Agonistic Effects of MIF (MSH-Release Inhibiting Factor) in Levodopa-Treated Parkinsonian Patients

  • E. Schneider
  • P.-A. Fischer
  • P. Jacobi
  • W. Reeh
Conference paper
Part of the Verhandlungen der Deutschen Gesellschaft für Neurologie book series (VDGNEUROLOGIE, volume 1)

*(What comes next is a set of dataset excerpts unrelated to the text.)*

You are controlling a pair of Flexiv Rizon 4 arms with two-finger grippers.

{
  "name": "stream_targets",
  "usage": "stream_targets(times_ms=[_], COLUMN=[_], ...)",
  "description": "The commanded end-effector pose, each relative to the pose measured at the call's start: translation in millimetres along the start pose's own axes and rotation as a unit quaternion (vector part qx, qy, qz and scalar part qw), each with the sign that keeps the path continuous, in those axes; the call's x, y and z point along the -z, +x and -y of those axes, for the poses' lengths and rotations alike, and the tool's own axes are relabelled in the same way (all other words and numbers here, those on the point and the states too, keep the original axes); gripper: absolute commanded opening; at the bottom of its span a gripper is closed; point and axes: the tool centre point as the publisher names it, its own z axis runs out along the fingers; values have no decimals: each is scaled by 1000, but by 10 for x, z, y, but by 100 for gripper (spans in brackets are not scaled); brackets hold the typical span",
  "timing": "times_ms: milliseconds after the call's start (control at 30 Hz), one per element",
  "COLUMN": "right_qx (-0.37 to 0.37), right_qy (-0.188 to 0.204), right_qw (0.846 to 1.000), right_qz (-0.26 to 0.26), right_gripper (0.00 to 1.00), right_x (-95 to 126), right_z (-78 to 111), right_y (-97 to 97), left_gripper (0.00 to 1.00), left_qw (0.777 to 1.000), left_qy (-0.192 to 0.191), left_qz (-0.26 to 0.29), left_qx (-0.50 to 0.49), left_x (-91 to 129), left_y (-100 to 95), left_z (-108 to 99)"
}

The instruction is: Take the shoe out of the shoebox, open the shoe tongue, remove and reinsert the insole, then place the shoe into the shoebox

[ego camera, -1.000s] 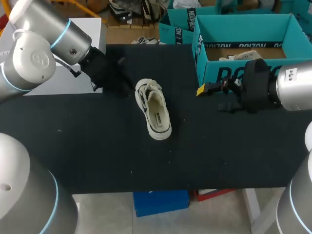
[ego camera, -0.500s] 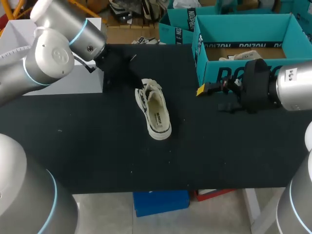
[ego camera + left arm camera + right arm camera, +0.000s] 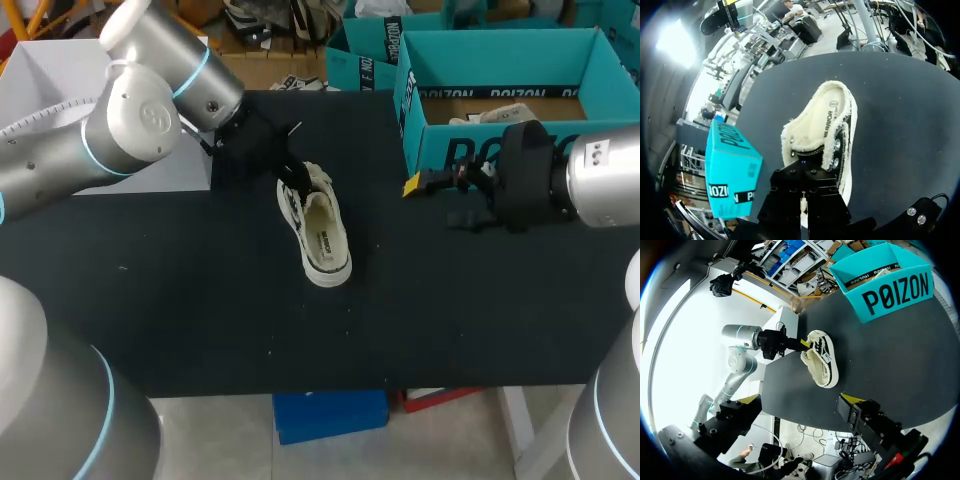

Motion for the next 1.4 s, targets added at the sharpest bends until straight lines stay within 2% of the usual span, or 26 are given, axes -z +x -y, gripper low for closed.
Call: stream_targets(times_ms=[33, 167, 267, 400, 633, 767, 800, 833, 1133, 1267, 1400], right_qx=[0, 0, 0, 0, 0, 0, 0, 0, 0, 0, 0], right_qy=[0, 0, 0, 0, 0, 0, 0, 0, 0, 0, 0], right_qw=[1000, 1000, 1000, 1000, 1000, 1000, 1000, 1000, 1000, 1000, 1000], right_qz=[1, 1, 1, 1, 1, 1, 1, 1, 1, 1, 1], right_gripper=[100, 100, 100, 100, 100, 100, 100, 100, 100, 100, 100], right_x=[-5, -5, -5, -5, -5, -5, -5, -5, -5, -5, -5], right_z=[2, 2, 2, 2, 2, 2, 2, 2, 2, 2, 2], right_y=[4, 4, 4, 4, 4, 4, 4, 4, 4, 4, 4], left_gripper=[0, 0, 0, 0, 0, 58, 93, 100, 100, 100, 100], left_qw=[1000, 1000, 1000, 1000, 1000, 999, 999, 999, 993, 986, 969], left_qy=[5, 13, 14, 5, -12, -19, -24, -26, -43, -45, -32], left_qz=[-4, -17, -18, -14, -22, -35, -40, -43, -67, -95, -155], left_qx=[0, 1, 0, -4, -14, -9, -2, 4, 84, 129, 187], left_x=[-90, -159, -132, 31, 402, 555, 588, 617, 922, 1093, 1243], left_y=[31, 97, 118, 112, 70, 124, 149, 177, 458, 582, 759], left_z=[-14, 4, 41, 26, 127, 192, 209, 218, 332, 407, 565])
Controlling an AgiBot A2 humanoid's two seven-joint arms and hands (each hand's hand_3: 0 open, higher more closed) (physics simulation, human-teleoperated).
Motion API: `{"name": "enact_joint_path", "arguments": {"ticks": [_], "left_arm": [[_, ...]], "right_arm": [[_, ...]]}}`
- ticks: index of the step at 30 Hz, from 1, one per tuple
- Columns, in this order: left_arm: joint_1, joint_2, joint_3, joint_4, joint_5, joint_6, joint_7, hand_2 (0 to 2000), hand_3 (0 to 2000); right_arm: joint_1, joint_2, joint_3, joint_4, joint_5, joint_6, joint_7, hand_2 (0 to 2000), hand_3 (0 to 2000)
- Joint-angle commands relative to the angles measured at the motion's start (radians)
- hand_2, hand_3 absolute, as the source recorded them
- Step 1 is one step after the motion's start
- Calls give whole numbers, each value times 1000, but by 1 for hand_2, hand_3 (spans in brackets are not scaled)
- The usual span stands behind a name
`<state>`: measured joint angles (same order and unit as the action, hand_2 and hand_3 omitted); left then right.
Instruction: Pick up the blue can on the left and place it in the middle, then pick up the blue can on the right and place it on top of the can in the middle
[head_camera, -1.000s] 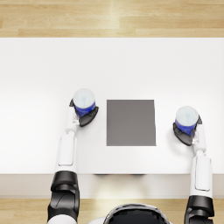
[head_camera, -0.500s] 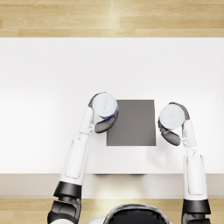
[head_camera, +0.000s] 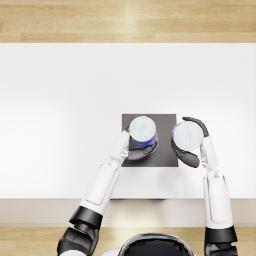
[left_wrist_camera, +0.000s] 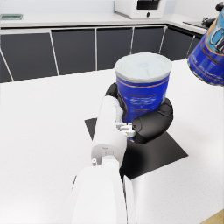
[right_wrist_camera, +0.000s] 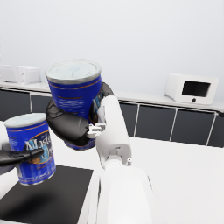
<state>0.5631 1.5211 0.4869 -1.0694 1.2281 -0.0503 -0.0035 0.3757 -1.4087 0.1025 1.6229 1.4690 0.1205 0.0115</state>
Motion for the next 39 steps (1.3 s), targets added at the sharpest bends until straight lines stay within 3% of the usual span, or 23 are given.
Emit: {"name": "enact_joint_path", "arguments": {"ticks": [1, 7, 14, 15, 16, 17, 18, 19, 21, 22, 26, 30, 32, 38, 39], "left_arm": [[16, 13, 29, 37, -1, 1, -7, 2000, 1520], [4, 24, 32, 90, -4, 1, -148, 2000, 1520], [16, 48, 9, 200, -4, 4, -193, 2000, 1520], [73, -37, 216, 208, -4, 0, -194, 2000, 1520], [27, 28, 54, 208, -5, 2, -196, 2000, 1520], [28, 31, 54, 223, -4, 1, -195, 2000, 1520], [23, 31, 51, 215, -4, -9, -201, 639, 1193], [21, 32, 47, 215, -4, -50, -211, 0, 867], [17, 36, 32, 201, -4, -83, -226, 0, 213], [11, 35, 30, 181, -4, -72, -232, 0, 0], [-27, 25, -5, 73, -4, 9, -208, 0, 0], [-118, -16, -59, -193, -5, 35, -72, 0, 0], [-164, -36, -100, -338, -5, 40, -35, 0, 0], [-233, -62, -199, -598, -5, 49, -2, 0, 0], [-236, -61, -218, -629, -5, 49, 0, 0, 0]], "right_arm": [[30, -9, 4, 14, 0, -1, 0, 2000, 1520], [49, -23, 22, 26, 0, -9, -1, 2000, 1520], [98, -48, 42, 38, 0, 1, -1, 2000, 1520], [106, -51, 43, 35, 0, 2, -1, 2000, 1520], [115, -56, 48, 32, 0, 3, 0, 2000, 1520], [125, -60, 56, 22, 0, 4, 1, 2000, 1520], [131, -64, 61, 24, 0, 4, 1, 2000, 1520], [134, -67, 66, 24, 0, 4, 1, 2000, 1520], [152, -76, 75, 10, 0, 5, 2, 2000, 1520], [160, -80, 83, 4, 0, 5, 2, 2000, 1520], [197, -100, 118, -37, 0, 5, 1, 2000, 1520], [251, -128, 145, -69, 0, 5, 1, 2000, 1520], [270, -139, 158, -76, 0, 6, 1, 2000, 1520], [295, -158, 187, -122, 0, 2, 2, 2000, 1520], [293, -160, 189, -118, 0, -78, -33, 2000, 1520]]}}
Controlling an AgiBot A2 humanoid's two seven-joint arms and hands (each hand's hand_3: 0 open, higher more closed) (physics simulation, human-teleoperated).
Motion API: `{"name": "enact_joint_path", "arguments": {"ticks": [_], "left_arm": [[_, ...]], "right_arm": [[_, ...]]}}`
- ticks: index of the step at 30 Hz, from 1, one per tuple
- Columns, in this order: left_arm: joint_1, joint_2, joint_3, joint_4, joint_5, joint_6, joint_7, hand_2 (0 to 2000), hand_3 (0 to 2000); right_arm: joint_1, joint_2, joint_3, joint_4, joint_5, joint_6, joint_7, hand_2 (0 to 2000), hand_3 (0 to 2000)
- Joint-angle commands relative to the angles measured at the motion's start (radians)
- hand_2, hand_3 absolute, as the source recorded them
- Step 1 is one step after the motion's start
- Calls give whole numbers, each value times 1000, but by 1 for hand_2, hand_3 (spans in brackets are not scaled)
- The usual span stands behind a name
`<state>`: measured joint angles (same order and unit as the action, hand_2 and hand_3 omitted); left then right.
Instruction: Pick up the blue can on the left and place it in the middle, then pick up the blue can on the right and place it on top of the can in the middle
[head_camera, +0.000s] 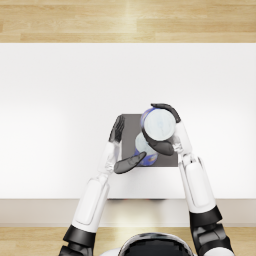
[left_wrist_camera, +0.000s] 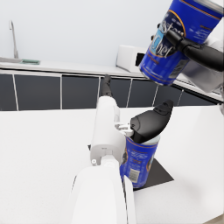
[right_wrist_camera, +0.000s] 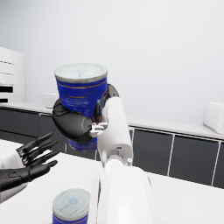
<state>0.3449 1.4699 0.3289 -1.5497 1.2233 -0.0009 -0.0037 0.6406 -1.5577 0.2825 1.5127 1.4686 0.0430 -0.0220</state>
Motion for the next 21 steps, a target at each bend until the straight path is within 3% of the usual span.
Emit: {"name": "enact_joint_path", "arguments": {"ticks": [1, 2, 3, 6, 9, 21], "left_arm": [[-17, -7, -84, -167, 0, 0, 1, 0, 0], [-14, -4, -107, -185, 0, 0, 2, 0, 0], [-11, 0, -135, -197, 0, 1, 2, 0, 0], [-3, 5, -204, -210, 0, 1, 3, 0, 0], [4, 9, -258, -220, 0, 1, 4, 0, 0], [7, 17, -311, -216, 0, 1, 4, 0, 0]], "right_arm": [[27, -12, 8, -8, 0, -102, -43, 2000, 1520], [147, 241, 310, -6, 0, -179, -73, 2000, 1520], [50, 52, 94, -3, -1, -229, -96, 2000, 1520], [46, 53, 121, -15, 0, -312, -130, 2000, 1520], [24, 57, 143, -25, 0, -345, -142, 2000, 1520], [-34, 56, 198, -68, 0, -363, -152, 2000, 1520]]}}
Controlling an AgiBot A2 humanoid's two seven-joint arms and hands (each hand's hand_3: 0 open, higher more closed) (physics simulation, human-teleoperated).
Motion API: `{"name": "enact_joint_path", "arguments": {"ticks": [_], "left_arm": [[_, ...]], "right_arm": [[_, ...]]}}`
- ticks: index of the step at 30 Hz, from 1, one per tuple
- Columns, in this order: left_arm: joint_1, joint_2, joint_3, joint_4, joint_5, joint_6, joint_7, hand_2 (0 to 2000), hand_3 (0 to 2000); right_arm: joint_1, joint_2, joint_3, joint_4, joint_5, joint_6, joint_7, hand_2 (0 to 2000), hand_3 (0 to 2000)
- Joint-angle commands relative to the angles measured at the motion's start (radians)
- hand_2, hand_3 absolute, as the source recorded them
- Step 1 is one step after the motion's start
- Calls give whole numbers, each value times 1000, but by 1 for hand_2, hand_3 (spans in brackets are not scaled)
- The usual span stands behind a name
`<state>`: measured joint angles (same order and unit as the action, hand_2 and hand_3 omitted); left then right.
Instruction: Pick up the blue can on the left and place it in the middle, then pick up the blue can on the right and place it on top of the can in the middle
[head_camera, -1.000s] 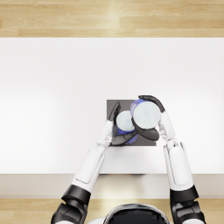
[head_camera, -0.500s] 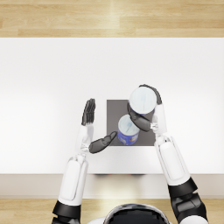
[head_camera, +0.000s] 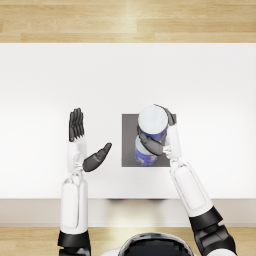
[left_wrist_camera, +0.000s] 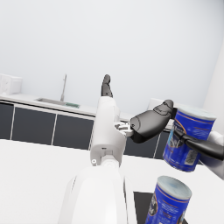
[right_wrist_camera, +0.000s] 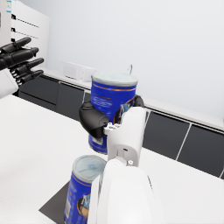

The use of Pro-Leu-Gly-NH2 (PLG) synthezised by NAIR et al (9) and considered as MSH-release inhibiting factor (MIF-I) in the treatment of parkinsonism is based on clinical and experimental findings. It could be shown that the application of MSH leads to an aggravation of the parkinsonian symptomatology. In animal studies it was shown that PLG (MIF-I) is able to potentiate the effects of levodopa and to antagonize the effects of reserpine and oxotremorine (for review see 8, 3). The positive effects of PLG (MIF-I) on the parkinsonian symptomatology, first shown by KASTIN and BARBEAU (2) using doses of 20-40 mg , soon were confirmed by CHASE et al (4) and FISCHER et al (6) who, in addition, could demonstrate mood elevating properties of PLG (MIF-I). This latter finding was confirmed also with larger doses of PLG in parkinsonian patients (7) and patients with endo-geneous depression (5). In the present study an analysis of the levodopa potentiating effect on motor performances, mood and drive was carried out.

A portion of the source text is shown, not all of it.